According to Michelle L’Heureux from NOAA’s Climate Prediction Center, the relative Niño3.4 index has been running around 0.5ºC below the traditional Niño3.4 index for the last few months.

This difference suggests that this year’s abnormally warm oceans may be contributing to the atmosphere's sluggish response to the warm water in the central tropical Pacific Ocean.

“The tropical mean sea surface temperature anomaly is fairly high and, I suspect, is holding back some of the coupled responses,” L’Heureux said.

Harry Hendon is a former Bureau of Meteorology researcher and co-author of the paper proposing a relative Niño3.4 index. He agrees that this year’s record-breaking ocean temperatures are likely playing a role in hindering El Niño’s atmospheric response.

“The incredible global mean ocean temperature, and to a lesser degree the tropical mean ocean temperature, means that the apparent Niño3.4 temperature is lower than what you get using just the standard value.

“The widespread warmth means that the convective threshold temperature has gone up, so you need a bigger Niño3.4 index value to trigger convection in the Niño3.4 region.”

“I am sure this has played into why there is such sluggish coupling to the atmosphere with the current El Niño,” Hendon said.

El Niño still likely this year

Despite a relatively weak atmospheric response above the tropical Pacific Ocean in recent months, we are now starting to see clearer signs of coupling between the ocean and the atmosphere.
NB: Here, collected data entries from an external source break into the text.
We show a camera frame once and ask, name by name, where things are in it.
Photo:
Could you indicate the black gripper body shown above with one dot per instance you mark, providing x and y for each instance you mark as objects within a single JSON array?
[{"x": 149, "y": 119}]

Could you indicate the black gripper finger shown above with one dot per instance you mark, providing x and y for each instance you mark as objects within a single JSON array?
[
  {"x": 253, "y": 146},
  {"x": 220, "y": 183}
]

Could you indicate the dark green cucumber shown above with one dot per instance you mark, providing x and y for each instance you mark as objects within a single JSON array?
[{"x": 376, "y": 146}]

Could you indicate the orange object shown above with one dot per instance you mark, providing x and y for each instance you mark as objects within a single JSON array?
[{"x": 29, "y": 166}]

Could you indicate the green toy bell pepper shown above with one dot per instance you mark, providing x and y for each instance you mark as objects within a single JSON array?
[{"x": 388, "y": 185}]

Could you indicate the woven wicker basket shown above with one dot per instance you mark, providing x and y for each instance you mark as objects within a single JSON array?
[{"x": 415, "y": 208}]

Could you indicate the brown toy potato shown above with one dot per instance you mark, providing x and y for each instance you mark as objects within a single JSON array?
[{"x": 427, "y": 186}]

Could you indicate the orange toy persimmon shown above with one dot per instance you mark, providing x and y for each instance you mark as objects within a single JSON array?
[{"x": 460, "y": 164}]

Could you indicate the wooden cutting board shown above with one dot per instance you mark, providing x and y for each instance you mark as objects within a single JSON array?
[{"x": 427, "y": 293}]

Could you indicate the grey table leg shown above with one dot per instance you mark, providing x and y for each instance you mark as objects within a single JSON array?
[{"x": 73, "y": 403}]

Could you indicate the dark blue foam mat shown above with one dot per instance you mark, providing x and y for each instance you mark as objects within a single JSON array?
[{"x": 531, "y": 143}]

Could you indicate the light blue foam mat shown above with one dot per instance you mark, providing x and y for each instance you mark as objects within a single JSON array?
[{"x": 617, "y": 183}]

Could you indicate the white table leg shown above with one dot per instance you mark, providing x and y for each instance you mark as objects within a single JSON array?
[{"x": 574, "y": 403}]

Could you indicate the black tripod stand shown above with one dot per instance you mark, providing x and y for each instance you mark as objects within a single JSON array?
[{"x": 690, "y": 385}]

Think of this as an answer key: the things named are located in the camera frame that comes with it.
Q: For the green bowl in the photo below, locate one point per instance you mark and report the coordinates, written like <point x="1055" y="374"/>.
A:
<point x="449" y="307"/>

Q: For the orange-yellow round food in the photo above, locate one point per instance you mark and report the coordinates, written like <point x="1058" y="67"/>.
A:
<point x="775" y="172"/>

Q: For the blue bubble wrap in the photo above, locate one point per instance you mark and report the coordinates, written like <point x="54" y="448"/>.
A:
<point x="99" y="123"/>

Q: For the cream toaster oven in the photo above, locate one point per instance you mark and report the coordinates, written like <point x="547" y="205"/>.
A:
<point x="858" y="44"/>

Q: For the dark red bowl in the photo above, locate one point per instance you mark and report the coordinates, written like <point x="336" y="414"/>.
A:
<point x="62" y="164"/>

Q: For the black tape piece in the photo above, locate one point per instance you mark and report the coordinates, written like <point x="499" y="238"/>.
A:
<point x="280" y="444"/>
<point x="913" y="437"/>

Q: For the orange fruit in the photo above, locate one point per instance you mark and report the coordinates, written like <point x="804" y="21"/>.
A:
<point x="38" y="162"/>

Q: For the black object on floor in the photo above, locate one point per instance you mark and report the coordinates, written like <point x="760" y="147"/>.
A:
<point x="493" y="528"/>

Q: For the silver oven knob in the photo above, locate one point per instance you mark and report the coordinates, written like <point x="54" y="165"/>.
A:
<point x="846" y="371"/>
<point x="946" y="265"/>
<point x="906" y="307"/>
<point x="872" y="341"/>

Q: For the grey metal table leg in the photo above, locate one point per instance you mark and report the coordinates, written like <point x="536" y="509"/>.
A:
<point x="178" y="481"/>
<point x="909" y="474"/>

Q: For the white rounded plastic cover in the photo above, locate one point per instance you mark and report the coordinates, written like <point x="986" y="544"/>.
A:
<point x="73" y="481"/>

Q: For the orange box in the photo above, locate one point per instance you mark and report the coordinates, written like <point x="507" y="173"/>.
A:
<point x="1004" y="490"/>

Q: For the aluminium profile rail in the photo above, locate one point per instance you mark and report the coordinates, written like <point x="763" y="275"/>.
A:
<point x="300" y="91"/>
The Bureau of Meteorology’s latest climate driver update, published on September 12, stated that “the 90-day Southern Oscillation Index (SOI) is currently -7.4, exceeding El Niño thresholds. Trade winds for August 2023 were slightly weaker than average across the Pacific for the first time since January 2020. Other atmospheric indicators have also recently shown signs of possible coupling between the Pacific Ocean and the atmosphere.”

Scientists at the U.S. NOAA are also seeing signs that the ocean-atmosphere coupling which underpins El Niño is staring to take place.

These recent indications of coupling increase the likelihood that the Bureau will declare an official El Niño event this spring. This increases the likelihood that large areas of Australia will see above average temperatures, below average rain and increased fire danger during the rest of spring into early summer.

One important thing to keep an eye on in the next few months will be how strong this El Niño gets, because the stronger the El Niño, the more likely we are to see its impacts.

Image: Forecast Niño3.4 temperature anomalies between now and February next year, according to the Bureau of Meteorology’s ACCESS-S model.

Most international forecast models predict that we are about to see a strong El Niño event, which should gain more strength in the back end of 2023 and persist until at least early next year.

But with this event unfolding against a backdrop of record-breaking ocean warmth, the relative Niño3.4 index will be an important tool for keeping track of the developing El Niño and its global impacts.